Nothing much more than that happens in 33 Variations, but the production is replete with small pleasures that make it a worthy experience. The set recalls the vertically stacked wooden boxes that composed the décor for I am My Own Wife, a play about similar reconstructions and memory. Derek McLane, who designed the set for Wife and 33 Variations, riffs on the archive theme again here (and received a Tony nomination for his work), with acid-free boxes neatly laddered atop one another in rows that move up and down and side to side, like the portable, space-saving stacks in some libraries. These three-dimensional representations of a scholar’s labor, however, are far from dusty and untouched, as they were in Wife. They’re luminously lit (by designer David Lander, also Tony nominated), with light that graces them like treasures.

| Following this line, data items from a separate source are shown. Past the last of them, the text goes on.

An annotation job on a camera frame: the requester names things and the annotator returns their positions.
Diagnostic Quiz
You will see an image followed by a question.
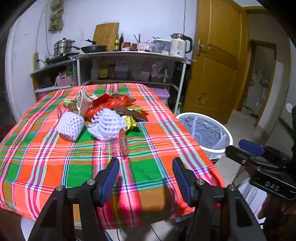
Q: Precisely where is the red round lid cup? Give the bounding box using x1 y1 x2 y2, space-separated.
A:
118 128 129 156

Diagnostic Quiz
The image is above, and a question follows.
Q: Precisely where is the white foam net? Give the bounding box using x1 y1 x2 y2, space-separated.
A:
87 108 126 141
56 111 85 141

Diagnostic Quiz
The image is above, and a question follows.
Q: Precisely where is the yellow snack wrapper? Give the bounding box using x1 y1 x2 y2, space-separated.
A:
127 105 149 115
122 115 137 132

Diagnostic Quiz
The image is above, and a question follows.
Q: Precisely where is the white paper bag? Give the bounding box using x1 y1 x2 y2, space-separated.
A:
76 90 98 118

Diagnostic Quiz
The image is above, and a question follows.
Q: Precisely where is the white trash bin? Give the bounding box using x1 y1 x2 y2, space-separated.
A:
176 112 233 163

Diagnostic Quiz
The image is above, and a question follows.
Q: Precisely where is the right hand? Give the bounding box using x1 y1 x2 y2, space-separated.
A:
258 194 295 219

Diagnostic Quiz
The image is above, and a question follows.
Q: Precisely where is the plaid tablecloth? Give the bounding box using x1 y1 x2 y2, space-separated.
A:
1 83 224 229

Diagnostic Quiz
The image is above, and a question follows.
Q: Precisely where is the green floor bottle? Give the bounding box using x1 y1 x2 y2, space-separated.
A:
174 102 182 116

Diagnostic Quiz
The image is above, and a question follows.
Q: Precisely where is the brown wrapper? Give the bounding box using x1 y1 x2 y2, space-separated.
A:
113 107 148 122

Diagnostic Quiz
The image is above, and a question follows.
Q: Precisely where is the wooden door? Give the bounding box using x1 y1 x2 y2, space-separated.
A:
183 1 248 124

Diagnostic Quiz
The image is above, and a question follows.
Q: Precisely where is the red mesh bag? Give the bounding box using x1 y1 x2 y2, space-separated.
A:
86 94 135 120

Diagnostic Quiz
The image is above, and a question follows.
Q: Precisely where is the red plastic wrapper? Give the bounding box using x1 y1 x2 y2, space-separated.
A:
92 93 113 108

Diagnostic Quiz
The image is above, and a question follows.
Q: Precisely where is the green snack packet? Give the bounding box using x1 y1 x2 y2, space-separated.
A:
63 98 79 114

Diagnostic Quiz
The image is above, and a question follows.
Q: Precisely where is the purple lid storage box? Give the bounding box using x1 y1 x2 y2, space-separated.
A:
151 88 170 105

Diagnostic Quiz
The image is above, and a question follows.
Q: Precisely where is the pink basket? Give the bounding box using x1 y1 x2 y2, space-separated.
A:
56 75 74 87

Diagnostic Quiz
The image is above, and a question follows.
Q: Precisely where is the metal shelf unit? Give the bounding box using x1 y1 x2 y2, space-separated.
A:
71 51 195 113

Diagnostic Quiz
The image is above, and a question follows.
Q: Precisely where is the wooden side cabinet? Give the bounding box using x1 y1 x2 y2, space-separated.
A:
30 59 78 101

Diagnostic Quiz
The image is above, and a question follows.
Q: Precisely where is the white electric kettle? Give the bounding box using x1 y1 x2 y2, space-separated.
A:
170 33 193 57

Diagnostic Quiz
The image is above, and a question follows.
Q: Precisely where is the black frying pan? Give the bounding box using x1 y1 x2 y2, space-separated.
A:
81 39 107 54

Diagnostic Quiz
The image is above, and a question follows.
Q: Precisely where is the induction cooker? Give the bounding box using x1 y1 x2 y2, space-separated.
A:
45 52 79 65

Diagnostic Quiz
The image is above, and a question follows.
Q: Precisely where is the green oil bottle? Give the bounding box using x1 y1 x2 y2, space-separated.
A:
113 34 119 51

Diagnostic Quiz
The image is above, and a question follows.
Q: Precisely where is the red lid jar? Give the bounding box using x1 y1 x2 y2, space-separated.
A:
122 42 132 52

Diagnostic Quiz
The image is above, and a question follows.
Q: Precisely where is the clear plastic container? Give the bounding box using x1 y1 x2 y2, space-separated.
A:
152 39 171 55

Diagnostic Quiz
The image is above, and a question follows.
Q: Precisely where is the pink utensil holder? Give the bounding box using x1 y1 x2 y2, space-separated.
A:
137 42 153 52

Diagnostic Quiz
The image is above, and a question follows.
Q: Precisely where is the steel steamer pot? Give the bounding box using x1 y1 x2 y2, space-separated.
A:
54 38 80 56

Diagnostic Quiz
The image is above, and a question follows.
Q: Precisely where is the dark sauce bottle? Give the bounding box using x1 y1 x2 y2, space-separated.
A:
119 33 124 51

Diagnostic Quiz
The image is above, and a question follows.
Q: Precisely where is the wooden cutting board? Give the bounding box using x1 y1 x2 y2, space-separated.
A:
93 23 119 52

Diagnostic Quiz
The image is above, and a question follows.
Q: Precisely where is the green hanging cloth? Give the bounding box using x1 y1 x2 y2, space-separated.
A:
49 0 64 32

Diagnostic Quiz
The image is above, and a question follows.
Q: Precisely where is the wall power strip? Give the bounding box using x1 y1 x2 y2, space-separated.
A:
32 52 39 71

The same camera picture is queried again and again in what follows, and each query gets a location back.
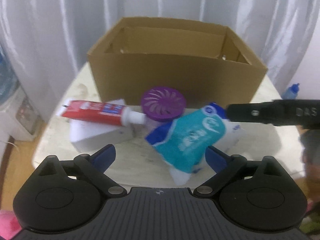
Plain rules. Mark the blue white wet wipes pack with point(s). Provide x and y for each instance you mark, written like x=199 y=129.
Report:
x=183 y=141

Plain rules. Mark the blue water jug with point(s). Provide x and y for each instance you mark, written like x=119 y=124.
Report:
x=8 y=79

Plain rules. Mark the white water dispenser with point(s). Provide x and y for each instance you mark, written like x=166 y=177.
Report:
x=19 y=118

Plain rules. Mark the red toothpaste tube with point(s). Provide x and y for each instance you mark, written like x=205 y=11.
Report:
x=103 y=113

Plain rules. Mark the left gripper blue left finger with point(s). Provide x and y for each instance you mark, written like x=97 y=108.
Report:
x=103 y=158

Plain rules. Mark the small white carton box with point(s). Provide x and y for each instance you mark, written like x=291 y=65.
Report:
x=91 y=136

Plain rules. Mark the small blue bottle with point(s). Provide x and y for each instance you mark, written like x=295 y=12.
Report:
x=291 y=93

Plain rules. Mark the pink cloth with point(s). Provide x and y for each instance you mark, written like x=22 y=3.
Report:
x=9 y=224

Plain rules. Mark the purple round air freshener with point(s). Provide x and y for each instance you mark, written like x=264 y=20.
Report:
x=163 y=104

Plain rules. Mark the person's right hand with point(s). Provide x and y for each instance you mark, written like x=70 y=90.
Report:
x=310 y=158

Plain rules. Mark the brown cardboard box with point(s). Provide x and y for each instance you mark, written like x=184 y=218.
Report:
x=205 y=62

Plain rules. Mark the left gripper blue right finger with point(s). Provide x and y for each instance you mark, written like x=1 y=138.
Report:
x=216 y=159

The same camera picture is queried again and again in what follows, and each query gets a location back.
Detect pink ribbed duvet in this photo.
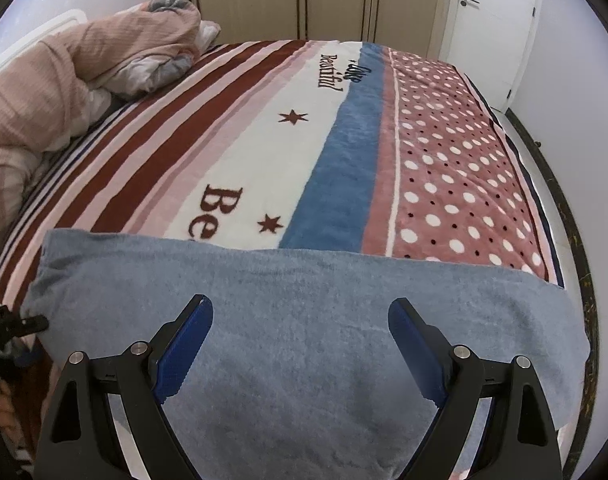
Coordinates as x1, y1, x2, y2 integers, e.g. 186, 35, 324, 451
0, 0, 220, 248

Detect white door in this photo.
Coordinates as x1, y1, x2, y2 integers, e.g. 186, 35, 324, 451
439, 0, 541, 112

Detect light blue fleece pants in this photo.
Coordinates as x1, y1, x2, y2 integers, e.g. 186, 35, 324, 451
22, 229, 589, 479

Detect striped polka dot bed blanket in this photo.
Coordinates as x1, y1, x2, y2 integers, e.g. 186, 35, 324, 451
0, 40, 563, 307

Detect person left hand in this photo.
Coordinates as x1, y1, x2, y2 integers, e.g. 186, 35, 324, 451
0, 380, 23, 445

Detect white headboard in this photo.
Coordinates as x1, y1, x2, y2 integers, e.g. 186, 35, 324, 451
0, 9, 87, 73

The other visual theme of the impressive but simple set appears on rolling racks, from which sheets of music hang in neat rows, overlaid at various moments with projections of music staffs and the graphic announcements of the numbers of ever accumulating variations and scenes. These moving racks and flying archives allow the set to transform across time and locale; the few set pieces or props—a high desk here, a piece of luggage or a backpack there—become iconic, but leave Kaufman (who also directed) plenty of room to shift his actors and to focus attention on the interactions that form the play’s emotional core. The production moves fluidly and gracefully, its naturalistic acting unimpeded by spectacle or technology, and offers the audience a visually rich but essentially unmediated engagement with its characters.


33 Variations’ other pleasures come from its cast and their beautifully understated acting. Fonda turns in a surprisingly sure, moving performance, appearing to empathize enormously with Katherine and her pursuits while understanding her emotional reticence and occasional coldness as the price of being a woman in a man’s field. Her friendship with Gertie blooms like a rose unfolding in slow motion, as the two women come to trust and admire one another and let down their mutual defenses. Watching two female scholars enjoy their research together, and one another’s company, is a pleasure seldom afforded by a Broadway production. Fonda and Kellermann make the most of their scenes, establishing warmth that’s all the more real for being so muted and taciturn.


As Katherine’s health fails, she becomes more fragile, but Fonda keeps her strong, never pitying the character or deploring her situation. Although the woman who began the aerobics craze in the 1980s is now 71, Fonda’s perfect posture and physical self-confidence make her a presence with which to reckon on stage. Yet her performance isn’t showy; she doesn’t come off as a diva enjoying the adoring attention of rapt fans. Instead, her Tony Award-nominated performance delivers the emotional complexities of a woman who’s chosen her intellect over intimacy without a moment’s regret.


Kaufman’s production—in its words and its images—honors Katherine and the idea of a woman like her, respecting her strength, her choices, and her determination without romanticizing or infantilizing her. In some ways, in fact, Katherine is perfectly ordinary, a woman whose work takes her burrowing deep into the past to look for arcane bits of information which, when she finds them, bring little pieces of the puzzle of knowledge and life clicking into place. No more, no less; but in this production--appropriately nominated for a Tony Award for Best Play--that’s plenty.